***** Records supplied

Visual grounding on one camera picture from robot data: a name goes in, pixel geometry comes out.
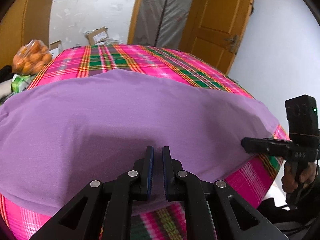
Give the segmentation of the black sleeve right forearm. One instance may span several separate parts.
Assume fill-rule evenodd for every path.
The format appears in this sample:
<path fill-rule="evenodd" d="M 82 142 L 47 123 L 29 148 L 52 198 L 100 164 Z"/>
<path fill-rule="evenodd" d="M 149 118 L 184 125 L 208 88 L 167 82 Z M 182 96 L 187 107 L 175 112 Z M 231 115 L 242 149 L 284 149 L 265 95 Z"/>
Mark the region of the black sleeve right forearm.
<path fill-rule="evenodd" d="M 288 239 L 319 239 L 319 166 L 309 163 L 299 181 L 304 188 L 293 209 L 276 207 L 274 199 L 268 198 L 258 211 Z"/>

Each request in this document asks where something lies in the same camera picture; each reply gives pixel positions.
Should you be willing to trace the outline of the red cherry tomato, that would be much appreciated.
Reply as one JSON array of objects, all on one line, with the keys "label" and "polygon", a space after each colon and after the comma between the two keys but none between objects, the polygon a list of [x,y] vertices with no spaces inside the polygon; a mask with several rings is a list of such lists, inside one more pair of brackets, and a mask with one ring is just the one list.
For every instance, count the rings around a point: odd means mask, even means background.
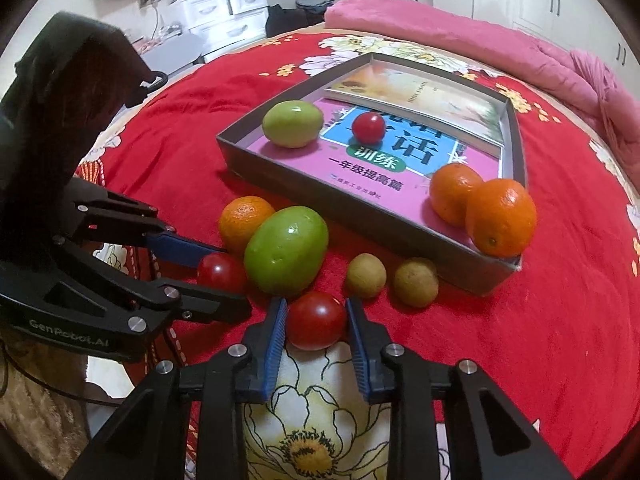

**********

◆ Instructions to follow
All of the entries above are to be restated word for word, minus the images.

◆ Answer to this exercise
Visual grounding on one camera picture from robot data: a name goes in, pixel geometry comes out.
Give the segmentation of the black sleeve right forearm. One instance may span several separate parts.
Assume fill-rule evenodd for every path.
The format appears in this sample:
<path fill-rule="evenodd" d="M 82 142 L 47 123 L 29 148 L 52 198 L 100 164 Z"/>
<path fill-rule="evenodd" d="M 149 118 L 184 125 L 208 88 L 167 82 Z M 182 96 L 187 107 L 175 112 Z M 231 115 L 242 149 L 284 149 L 265 95 Z"/>
Mark the region of the black sleeve right forearm.
<path fill-rule="evenodd" d="M 288 239 L 319 239 L 319 166 L 309 163 L 299 181 L 304 188 L 293 209 L 276 207 L 274 199 L 268 198 L 258 211 Z"/>

Each request in this document asks where something lies in the same camera picture; each reply gives pixel positions.
Should you be willing to trace the outline of the red cherry tomato, that would be much appreciated.
Reply as one JSON array of objects, all on one line, with the keys "label" and "polygon", a space after each colon and after the comma between the two keys but none between objects, the polygon a list of [x,y] vertices with no spaces inside the polygon; a mask with several rings is a list of such lists, inside one more pair of brackets, and a mask with one ring is just the one list.
For every instance, count the rings around a point: odd means mask, even means background.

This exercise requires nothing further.